A subdirectory access point is scoped to a single VPC network, but a share can have multiple subdirectory access points across different networks, which lets different subdirectories be writable from different VPC networks. When you create a subdirectory access point for a path, write access for that path transfers to the access point. If you delete the access point, write access reverts to the default access point.
All access points provide read and write access; there is no read-only option. You cannot edit an access point after you create it. To change an access point, delete it and create a new one, then update the mount IP address on any clients that use it. For instructions, see How to Create and Delete Network File Storage Access Points.
Performance
NFS share performance varies by tier:
| Feature | Standard Tier | High Performance Tier |
|---|---|---|
| Throughput | Up to 1 Gbps aggregated | 8 Gbps up to 1 TiB of provisioned storage, then +1 Gbps per additional TiB |
| Read IOPS | 10,000 | Up to 100,000 |
| Write IOPS | 7,000 | Up to 70,000 |
Throughput scales with share size and represents aggregate throughput across all mounted clients.
Droplet Network Throughput Limits
Individual Droplet network interfaces limit the throughput each client can achieve over the VPC network. To increase aggregate throughput beyond a single Droplet’s limit, mount the NFS share on multiple Droplets or DOKS worker nodes.
| Droplet Type | Per-Droplet VPC Network Throughput Limit |
|---|---|
| GPU Droplets | Up to 25 Gbps |
| Premium CPU Droplets | Up to 10 Gbps |
| Standard CPU Droplets | Up to 2 Gbps |
Common Use Cases
Standard Tier
Standard Tier is designed for general-purpose shared storage across cloud applications.

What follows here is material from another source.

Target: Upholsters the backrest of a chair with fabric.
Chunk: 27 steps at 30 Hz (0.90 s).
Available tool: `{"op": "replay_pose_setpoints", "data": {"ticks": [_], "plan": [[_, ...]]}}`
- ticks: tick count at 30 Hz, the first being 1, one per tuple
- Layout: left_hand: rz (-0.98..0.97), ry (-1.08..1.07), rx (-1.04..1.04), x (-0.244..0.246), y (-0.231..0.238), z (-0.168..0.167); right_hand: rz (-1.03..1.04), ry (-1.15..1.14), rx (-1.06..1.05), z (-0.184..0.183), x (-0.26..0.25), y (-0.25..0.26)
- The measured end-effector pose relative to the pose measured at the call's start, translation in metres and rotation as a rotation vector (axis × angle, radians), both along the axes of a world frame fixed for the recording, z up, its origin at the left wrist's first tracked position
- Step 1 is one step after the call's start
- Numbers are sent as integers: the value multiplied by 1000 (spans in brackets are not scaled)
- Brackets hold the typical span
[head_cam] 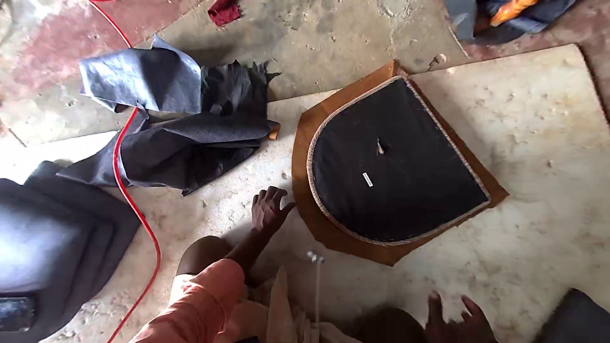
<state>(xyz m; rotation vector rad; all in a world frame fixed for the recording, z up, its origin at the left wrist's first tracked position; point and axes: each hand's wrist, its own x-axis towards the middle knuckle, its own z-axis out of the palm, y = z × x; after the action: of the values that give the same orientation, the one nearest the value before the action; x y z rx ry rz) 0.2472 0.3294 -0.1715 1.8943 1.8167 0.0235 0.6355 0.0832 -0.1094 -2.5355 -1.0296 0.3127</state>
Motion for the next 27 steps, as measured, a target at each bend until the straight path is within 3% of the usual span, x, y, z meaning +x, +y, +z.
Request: {"op": "replay_pose_setpoints", "data": {"ticks": [2, 4, 6, 8, 10, 12, 16, 19, 21, 24, 27], "plan": [[58, -28, 85, 2, -9, -9, -2, 189, 107, -17, -30, 34], [130, -72, 101, 4, -12, -10, -156, 307, 86, -36, -62, 62], [283, -155, 21, 1, -3, -2, -318, 252, -3, -54, -86, 89], [633, -411, 30, -22, 5, 1, -379, 142, -35, -64, -97, 101], [1061, -758, 242, -55, 6, -6, -406, 176, 14, -65, -97, 95], [1233, -836, 374, -86, 2, -6, -408, 308, 111, -61, -90, 88], [889, -448, 389, -82, -21, 0, -389, 369, 9, -50, -80, 85], [647, -497, 65, -39, -21, -1, -352, 337, -99, -51, -68, 91], [407, -305, -133, -4, -18, 13, -303, 375, -182, -47, -62, 94], [327, 0, -265, 45, -8, 28, -219, 402, -136, -55, -60, 91], [306, 69, -288, 61, 4, 27, -284, 477, 39, -60, -62, 92]]}}
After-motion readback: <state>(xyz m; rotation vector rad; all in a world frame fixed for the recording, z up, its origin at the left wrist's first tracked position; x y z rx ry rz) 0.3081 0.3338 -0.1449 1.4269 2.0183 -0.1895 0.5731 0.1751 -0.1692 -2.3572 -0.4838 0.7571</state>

| Use Case | Description |
|---|---|
| Web applications and media assets | Store shared web assets, user uploads, and exports accessed from multiple application instances. |
| CMS platforms | Shared filesystem access across compute nodes for themes, plugins, and uploaded media. |
| Analytics pipelines and shared staging | Shared staging area for CPU-based batch jobs, intermediate datasets, logs, and exports. |
| Shared storage for Droplets and DOKS | Shared configuration, assets, and small-file workloads with predictable baseline throughput. |
High Performance Tier
High Performance Tier is designed for data-intensive and throughput-demanding workloads.
| Use Case | Description |
|---|---|
| AI/ML workloads | Concurrent access to shared datasets, model artifacts, and checkpoints across multiple GPU Droplets. |
| Kubernetes applications (DOKS) | Stateful workloads with ReadWriteMany semantics across pods and nodes, including ML pipelines and shared caches. |
| Media and content collaboration | Multiple contributors working on shared project files without moving data between systems. |
Limits
Your maximum storage capacity and the maximum number of shares you can create are based on per-account limits. To increase your limits or request larger share sizes and higher performance, contact support. For a full list of limits, see the NFS limits page.